To circumvent this issue, StochasticMux detects this situation automatically and falls back on a Poisson distribution for \(R\). This is justified by the Poisson limit theorem if we take the product \(\lambda/(1-p) \times (1-p) = \lambda\) as the limit value as \(p \rightarrow 1\).

Discussion

The above analysis tells us, on average, how long we should expect to wait before a given streamer is exhausted and replaced. Because this distribution applies equally to all streamers, the variance of this distribution tells us how dispersed these replacement events are likely to be.

Qualitatively, there are a few things we can observe from the above analysis.

First, for large active set sizes \(A\), binomial mode will behave similarly to constant mode because \(\text{Var}[R]\) will be inversely proportional to \(A\). For small active sets, binomial mode will behave more similarly to Poisson mode.

Second, Poisson mode will exhibit the highest variance of sample limit values \(\text{Var}[R] = \lambda\) upper-bounds that of the binomial mode \(\text{Var}[R] = \lambda \times p\). We can therefore expect that the replacement event distribution \(\text{Pr}[N]\) under Poisson mode will also exhibit slightly higher variance in general.

Third, the binomial mode provides a controlled interaction between the stream replacement rate and the size of the active set, which is difficult to achieve with Poisson mode.

Finally, we should emphasize that the analysis in this section represents a common, if simplified application of StochasticMux, and there are many other variables at play that may alter the mux’s behavior, including:

  • whether streamers are activated with or without replacement,

  • whether streamers are used exhaustively or replaced after deactivation,

  • whether streamer weights are uniform or non-uniform,

  • whether streamers self-limit instead of relying on the mux for deactivation.
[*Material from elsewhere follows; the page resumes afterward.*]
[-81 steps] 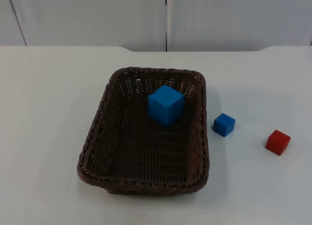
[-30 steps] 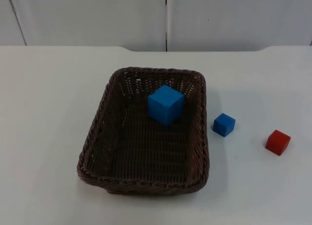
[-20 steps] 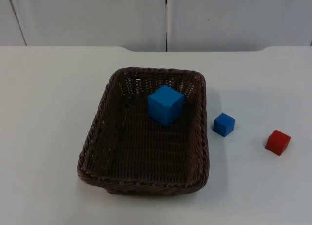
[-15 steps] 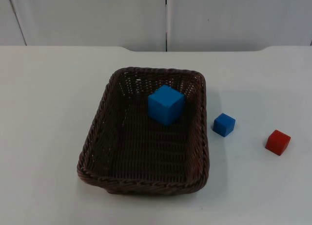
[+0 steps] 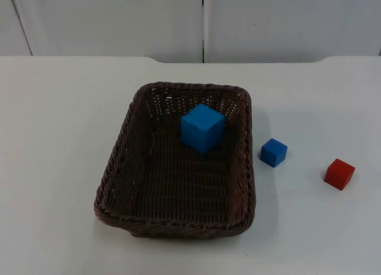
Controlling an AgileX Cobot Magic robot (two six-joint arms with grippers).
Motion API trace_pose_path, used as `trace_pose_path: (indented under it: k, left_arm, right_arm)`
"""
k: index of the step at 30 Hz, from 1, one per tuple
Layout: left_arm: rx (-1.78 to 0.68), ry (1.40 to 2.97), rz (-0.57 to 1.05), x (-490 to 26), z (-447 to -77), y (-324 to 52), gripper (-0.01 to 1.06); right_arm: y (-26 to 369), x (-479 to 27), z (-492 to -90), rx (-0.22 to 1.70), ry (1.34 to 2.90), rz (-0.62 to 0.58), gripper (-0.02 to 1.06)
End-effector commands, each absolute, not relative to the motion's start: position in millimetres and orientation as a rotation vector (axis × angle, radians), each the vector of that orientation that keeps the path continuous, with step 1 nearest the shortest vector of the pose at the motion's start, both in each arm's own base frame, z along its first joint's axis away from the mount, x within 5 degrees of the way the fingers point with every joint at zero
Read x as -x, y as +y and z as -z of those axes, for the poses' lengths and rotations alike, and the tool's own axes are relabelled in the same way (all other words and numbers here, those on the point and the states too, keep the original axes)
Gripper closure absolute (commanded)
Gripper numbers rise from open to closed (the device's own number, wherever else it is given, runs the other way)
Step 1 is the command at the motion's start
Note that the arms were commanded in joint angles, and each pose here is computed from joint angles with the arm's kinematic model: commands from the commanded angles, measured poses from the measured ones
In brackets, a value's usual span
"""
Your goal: Pick up the basket with the left hand and place the largest block into the basket with the right hand.
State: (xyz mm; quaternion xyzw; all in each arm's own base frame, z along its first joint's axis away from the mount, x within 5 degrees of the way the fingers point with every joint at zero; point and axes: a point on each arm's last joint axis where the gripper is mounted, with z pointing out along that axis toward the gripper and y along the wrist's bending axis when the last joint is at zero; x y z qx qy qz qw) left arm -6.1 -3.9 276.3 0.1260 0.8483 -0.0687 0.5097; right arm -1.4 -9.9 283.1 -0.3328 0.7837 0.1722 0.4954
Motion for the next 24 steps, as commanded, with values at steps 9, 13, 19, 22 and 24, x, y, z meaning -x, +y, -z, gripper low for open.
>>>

The final point is subtle: remember that streamers encapsulate arbitrary generator code, and there’s nothing stopping a generator from determining its own maximum number of samples to produce. If this number is smaller than the value assigned by the mux, the streamer will act as if it has been exhausted and the mux will replace it immediately. This situation would both reduce the replacement time average and variance. (If a streamer self-limits at a number larger than the mux’s limit, the mux will terminate it first and the analysis above still holds.)